Unserer Einschätzung nach gibt es die bei der Werbung für Arzneimittel, Medizinprodukte und Nahrungsergänzungsmittel. Dafür gelten verschiedene Regeln, aber für viele Menschen ist der Unterschied nicht klar. Wenn ich zum Beispiel vor der Tagesschau Werbung für ein Reizdarmprodukt sehe, dann wirkt das wie ein Arzneimittel. Ist es aber rechtlich betrachtet nicht. Die meisten Zuschauer:innen wissen nicht, dass es ein Medizinprodukt ist, für das andere Regeln gelten. Sie gehen vermutlich davon aus: In Deutschland ist eigentlich alles gut geregelt, das Mittel hat dann bestimmt in vielen Studien seine Wirkung nachgewiesen. In Wirklichkeit darf der Anbieter bei Medizinprodukten mit Krankheitsbezug werben, muss aber nicht die gleichen strengen Studiennachweise vorlegen wie bei einem Arzneimittel.
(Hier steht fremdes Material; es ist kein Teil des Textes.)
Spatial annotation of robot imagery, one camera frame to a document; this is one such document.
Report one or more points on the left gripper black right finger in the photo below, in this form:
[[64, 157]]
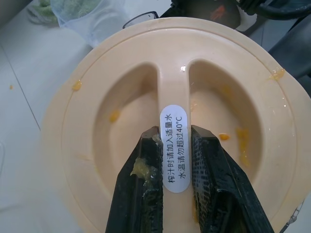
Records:
[[218, 194]]

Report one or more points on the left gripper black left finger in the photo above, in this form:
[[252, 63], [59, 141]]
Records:
[[136, 199]]

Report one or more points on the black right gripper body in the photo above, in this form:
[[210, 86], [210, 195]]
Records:
[[194, 12]]

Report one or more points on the clear blender jug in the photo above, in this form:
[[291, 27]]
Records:
[[141, 18]]

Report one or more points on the cream blender lid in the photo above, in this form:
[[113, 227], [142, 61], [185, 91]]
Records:
[[121, 72]]

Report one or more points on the translucent white plastic bag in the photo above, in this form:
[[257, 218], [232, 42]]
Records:
[[97, 26]]

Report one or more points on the green fuzzy cloth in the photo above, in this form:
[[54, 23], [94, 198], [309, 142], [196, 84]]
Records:
[[46, 11]]

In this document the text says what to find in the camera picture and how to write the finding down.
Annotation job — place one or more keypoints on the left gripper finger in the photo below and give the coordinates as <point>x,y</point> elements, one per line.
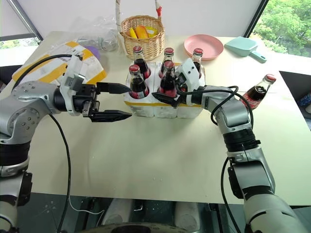
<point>111,116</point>
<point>114,88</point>

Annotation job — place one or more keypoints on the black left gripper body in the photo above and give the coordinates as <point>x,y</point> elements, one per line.
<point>82,98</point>

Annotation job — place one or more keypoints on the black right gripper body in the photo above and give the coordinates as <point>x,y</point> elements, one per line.
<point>182,83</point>

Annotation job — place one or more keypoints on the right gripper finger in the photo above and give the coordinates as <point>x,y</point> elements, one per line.
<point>167,99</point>

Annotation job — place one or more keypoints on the glass cola bottle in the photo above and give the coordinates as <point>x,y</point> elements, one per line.
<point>197,58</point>
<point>256,93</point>
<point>168,54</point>
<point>141,64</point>
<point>167,83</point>
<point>137,83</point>

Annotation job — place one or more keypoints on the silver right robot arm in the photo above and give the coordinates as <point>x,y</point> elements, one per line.
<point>234,116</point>

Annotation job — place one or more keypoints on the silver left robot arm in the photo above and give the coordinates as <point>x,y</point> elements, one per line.
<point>24,109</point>

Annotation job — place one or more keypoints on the white foam crate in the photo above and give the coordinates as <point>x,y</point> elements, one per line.
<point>145,108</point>

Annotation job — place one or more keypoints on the pink round plate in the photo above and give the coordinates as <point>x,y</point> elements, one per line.
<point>202,46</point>

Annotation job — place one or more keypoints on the yellow white bag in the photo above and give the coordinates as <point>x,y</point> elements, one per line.
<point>46,68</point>

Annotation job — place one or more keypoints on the clear plastic bag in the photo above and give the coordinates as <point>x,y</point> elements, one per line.
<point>107,36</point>

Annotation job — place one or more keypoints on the yellow toy fruit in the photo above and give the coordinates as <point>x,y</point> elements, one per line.
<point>132,32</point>

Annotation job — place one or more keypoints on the orange toy fruit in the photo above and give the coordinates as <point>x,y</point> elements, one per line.
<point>141,32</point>

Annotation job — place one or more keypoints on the teal plastic dustpan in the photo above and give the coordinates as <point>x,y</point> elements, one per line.
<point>240,46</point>

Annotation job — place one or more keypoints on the blue white patterned object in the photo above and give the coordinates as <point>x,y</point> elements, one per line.
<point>306,99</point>

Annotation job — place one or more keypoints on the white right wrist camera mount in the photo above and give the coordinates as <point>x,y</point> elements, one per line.
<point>190,70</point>

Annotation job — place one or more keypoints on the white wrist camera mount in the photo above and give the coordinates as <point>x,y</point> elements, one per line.
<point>72,70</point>
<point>190,70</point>

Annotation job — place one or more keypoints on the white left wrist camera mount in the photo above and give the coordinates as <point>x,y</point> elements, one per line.
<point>72,70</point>

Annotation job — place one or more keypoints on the grey window frame bar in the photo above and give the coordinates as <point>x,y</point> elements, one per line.
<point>26,19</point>

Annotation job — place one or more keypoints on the black window frame bar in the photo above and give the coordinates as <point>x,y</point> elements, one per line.
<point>256,18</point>

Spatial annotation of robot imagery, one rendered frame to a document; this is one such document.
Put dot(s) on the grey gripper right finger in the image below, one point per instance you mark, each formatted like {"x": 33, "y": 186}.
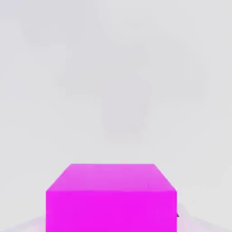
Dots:
{"x": 188, "y": 223}

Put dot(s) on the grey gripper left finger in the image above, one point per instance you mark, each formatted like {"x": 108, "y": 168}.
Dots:
{"x": 30, "y": 226}

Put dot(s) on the small magenta cube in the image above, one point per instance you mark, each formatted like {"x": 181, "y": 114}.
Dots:
{"x": 111, "y": 203}

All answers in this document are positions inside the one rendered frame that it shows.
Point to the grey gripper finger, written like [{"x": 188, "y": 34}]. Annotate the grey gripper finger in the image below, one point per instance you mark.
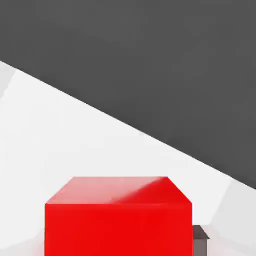
[{"x": 199, "y": 243}]

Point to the small red cube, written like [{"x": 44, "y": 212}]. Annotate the small red cube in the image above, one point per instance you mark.
[{"x": 118, "y": 226}]

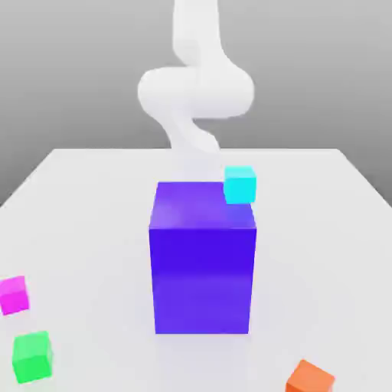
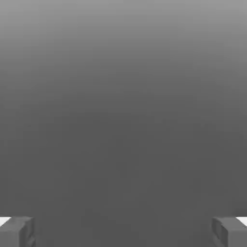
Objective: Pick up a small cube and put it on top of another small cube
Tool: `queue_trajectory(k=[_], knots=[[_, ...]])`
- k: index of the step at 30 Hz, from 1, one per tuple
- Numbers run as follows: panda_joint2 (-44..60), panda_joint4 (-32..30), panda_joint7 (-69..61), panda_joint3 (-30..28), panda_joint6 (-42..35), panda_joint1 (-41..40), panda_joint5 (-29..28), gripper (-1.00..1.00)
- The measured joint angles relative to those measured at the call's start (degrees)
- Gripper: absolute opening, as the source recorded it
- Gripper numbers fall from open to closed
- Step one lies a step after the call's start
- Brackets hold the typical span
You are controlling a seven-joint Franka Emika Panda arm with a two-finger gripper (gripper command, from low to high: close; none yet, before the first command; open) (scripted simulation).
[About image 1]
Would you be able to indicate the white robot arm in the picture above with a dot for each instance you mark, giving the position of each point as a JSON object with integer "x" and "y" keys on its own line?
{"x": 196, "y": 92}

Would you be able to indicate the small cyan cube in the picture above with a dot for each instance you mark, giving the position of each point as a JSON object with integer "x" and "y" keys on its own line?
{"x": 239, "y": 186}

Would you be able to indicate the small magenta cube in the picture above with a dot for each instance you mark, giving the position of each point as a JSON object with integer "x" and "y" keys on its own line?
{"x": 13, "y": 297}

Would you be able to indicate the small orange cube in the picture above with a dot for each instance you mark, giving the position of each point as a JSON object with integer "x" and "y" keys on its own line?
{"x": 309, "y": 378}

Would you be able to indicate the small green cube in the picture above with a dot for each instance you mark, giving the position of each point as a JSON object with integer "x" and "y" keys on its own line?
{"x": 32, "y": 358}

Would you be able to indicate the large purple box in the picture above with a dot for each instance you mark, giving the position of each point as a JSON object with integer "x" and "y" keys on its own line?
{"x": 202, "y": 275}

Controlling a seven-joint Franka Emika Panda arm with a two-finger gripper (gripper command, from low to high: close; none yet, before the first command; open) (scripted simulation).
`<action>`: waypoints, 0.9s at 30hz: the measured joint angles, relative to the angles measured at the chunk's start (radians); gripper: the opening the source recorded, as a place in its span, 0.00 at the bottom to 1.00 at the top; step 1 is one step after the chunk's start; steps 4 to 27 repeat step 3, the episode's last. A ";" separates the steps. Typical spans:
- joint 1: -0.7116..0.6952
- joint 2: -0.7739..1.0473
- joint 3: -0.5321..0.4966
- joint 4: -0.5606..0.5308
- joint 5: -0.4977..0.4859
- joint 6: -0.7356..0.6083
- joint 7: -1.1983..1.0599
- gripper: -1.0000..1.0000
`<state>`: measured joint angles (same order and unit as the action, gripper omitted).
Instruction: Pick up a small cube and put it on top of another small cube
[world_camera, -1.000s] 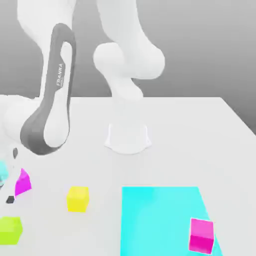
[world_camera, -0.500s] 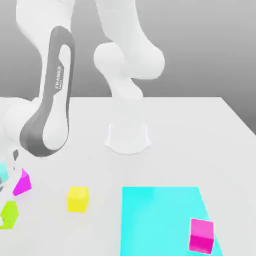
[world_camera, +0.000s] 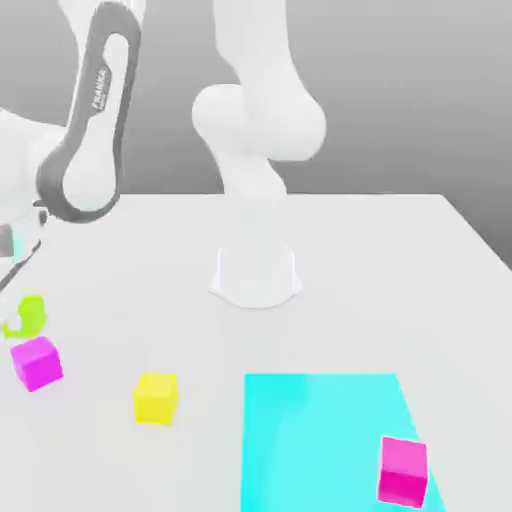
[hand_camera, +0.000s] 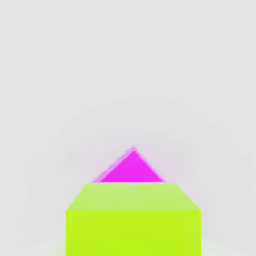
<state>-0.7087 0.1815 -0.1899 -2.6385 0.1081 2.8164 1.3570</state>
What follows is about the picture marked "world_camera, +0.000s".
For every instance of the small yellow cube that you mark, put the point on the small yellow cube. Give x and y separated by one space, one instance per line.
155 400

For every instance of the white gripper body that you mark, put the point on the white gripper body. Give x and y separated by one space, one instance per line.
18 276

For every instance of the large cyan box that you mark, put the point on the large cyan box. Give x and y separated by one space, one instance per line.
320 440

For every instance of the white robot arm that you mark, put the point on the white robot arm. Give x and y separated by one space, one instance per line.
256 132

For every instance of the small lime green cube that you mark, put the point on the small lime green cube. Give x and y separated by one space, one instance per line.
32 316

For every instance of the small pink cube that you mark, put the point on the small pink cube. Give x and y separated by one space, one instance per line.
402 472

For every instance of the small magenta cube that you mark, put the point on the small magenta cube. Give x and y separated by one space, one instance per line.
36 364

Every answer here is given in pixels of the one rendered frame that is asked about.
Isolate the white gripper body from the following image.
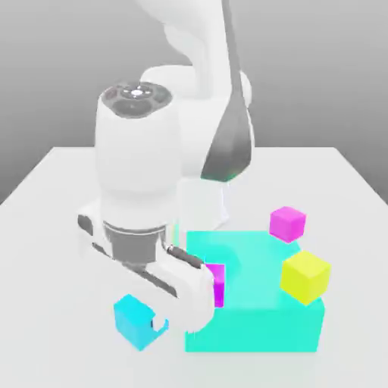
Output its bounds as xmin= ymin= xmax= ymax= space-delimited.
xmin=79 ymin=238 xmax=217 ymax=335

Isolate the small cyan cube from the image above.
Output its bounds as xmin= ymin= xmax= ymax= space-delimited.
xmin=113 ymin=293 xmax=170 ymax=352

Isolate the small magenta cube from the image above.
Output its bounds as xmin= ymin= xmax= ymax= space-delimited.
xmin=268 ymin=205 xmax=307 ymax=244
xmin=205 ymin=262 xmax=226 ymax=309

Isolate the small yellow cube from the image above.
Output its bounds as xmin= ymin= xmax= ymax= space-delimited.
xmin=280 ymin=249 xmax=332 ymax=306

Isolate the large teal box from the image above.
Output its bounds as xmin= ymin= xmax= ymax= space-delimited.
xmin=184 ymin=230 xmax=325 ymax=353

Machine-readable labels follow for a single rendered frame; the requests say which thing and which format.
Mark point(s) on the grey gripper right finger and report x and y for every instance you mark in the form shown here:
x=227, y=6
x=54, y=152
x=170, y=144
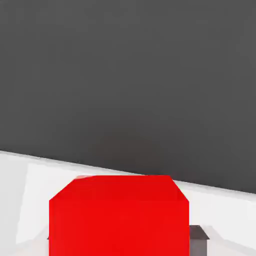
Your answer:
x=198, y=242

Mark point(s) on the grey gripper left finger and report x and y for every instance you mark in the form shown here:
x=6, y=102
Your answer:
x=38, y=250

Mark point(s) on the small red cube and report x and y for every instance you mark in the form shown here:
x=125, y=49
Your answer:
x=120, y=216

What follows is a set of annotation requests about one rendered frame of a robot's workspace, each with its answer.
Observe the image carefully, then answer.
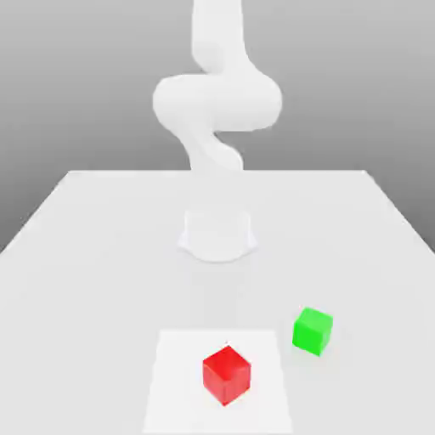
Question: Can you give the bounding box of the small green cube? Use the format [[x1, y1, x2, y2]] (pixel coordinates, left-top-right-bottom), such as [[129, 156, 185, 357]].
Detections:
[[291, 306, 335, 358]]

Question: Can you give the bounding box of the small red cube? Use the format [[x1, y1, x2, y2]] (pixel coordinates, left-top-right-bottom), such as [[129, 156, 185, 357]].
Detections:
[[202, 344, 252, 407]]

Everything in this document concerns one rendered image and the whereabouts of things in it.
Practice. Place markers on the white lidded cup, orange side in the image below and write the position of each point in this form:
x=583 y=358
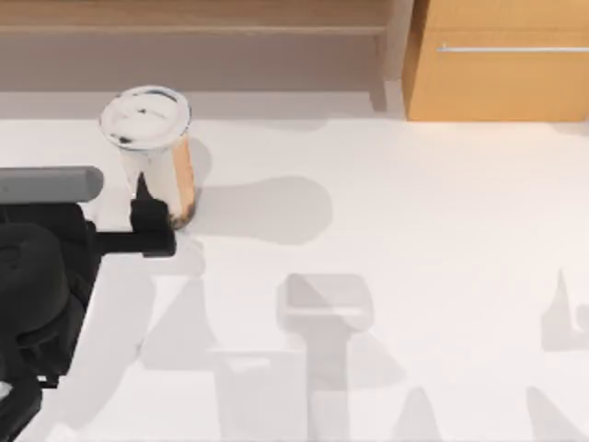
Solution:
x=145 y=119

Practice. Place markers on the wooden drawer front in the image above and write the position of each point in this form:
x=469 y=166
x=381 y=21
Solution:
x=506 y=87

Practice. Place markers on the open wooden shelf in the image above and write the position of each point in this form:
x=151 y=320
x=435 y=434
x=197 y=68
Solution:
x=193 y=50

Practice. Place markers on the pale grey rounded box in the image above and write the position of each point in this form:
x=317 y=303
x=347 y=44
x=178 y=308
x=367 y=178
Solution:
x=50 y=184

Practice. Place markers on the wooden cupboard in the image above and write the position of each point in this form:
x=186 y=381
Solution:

Die Werbevorschriften müssten verschärft werden, sodass auch für durchschnittlich informierte Verbraucher:innen deutlich wird: Ein Medizinprodukt ist kein Arzneimittel und der Anspruch an die Wirkungsnachweise ist geringer. Dafür bräuchte es aber den politischen Willen.
Könnt ihr nur Angebote für Produkte abmahnen oder auch Seiten, die irreführende Gesundheitsinformationen enthalten, ohne für konkrete Produkte zu werben?
Unser Schwerpunkt sind Produkte mit Gesundheitsbezug, wir brauchen eine geschäftliche Handlung, die wir abmahnen können. Allgemeine Gesundheitsinformationen ohne Produktbezug sind dagegen in der Regel von der Meinungsfreiheit gedeckt. Wir können aber auch Ärzt:innen abmahnen, wenn sie eine unzulässige Produktwerbung betreiben oder gegen verbraucherschützendes Berufsrecht verstoßen. Wir kümmern uns auch um mangelhafte Aufklärung, etwa bei IGe-Leistungen.
Wir könnten in unserem Projekt zehn Jurist:innen mit Abmahnungen beschäftigen und die hätten vermutlich jahrelang zu tun. Leider können wir nicht alle dubiosen Angebote aus dem Netz holen. Wir wollen aber ein Bewusstsein für die Problematik schaffen, sowohl bei der Ärzteschaft als auch bei anderen Anbietern. Und natürlich bei Verbraucher:innen. Teilweise ist das wohl auch schon passiert: Wir erhalten über unser Kontaktformular viele Hinweise auf Seiten mit fragwürdiger Werbung, auch manches, was wir selbst gar nicht unbedingt gefunden hätten.
Wie können Verbraucher:innen gefährliche Gesundheitsinformationen im Netz erkennen?
Das ist in der Tat sehr schwer, weil viele Webseiten sehr professionell und seriös aussehen. Und Webseiten mit schlechter Gesundheitsinformation führen ja teilweise auch Studien an. Verbraucher:innen können oft nicht erkennen, dass das keine aussagekräftigen Studien sind oder die Studien verzerrt wiedergegeben werden.
Man sollte auf jeden Fall mehrere Quellen konsultieren und sich anschauen: Wer steht im Impressum? Es sollte erkennbar sein: Wer steht dahinter und mit welchem Interesse wird die Website betrieben? Und sobald konkrete Produkte beworben oder sogar zum Kauf verlinkt werden, sollte man die Finger davon lassen. Auch eine ausländische Postfachadresse oder Phantasienamen sind ein Warnzeichen. Wir haben dazu auf unserer Website auch einige Tipps und Checklisten.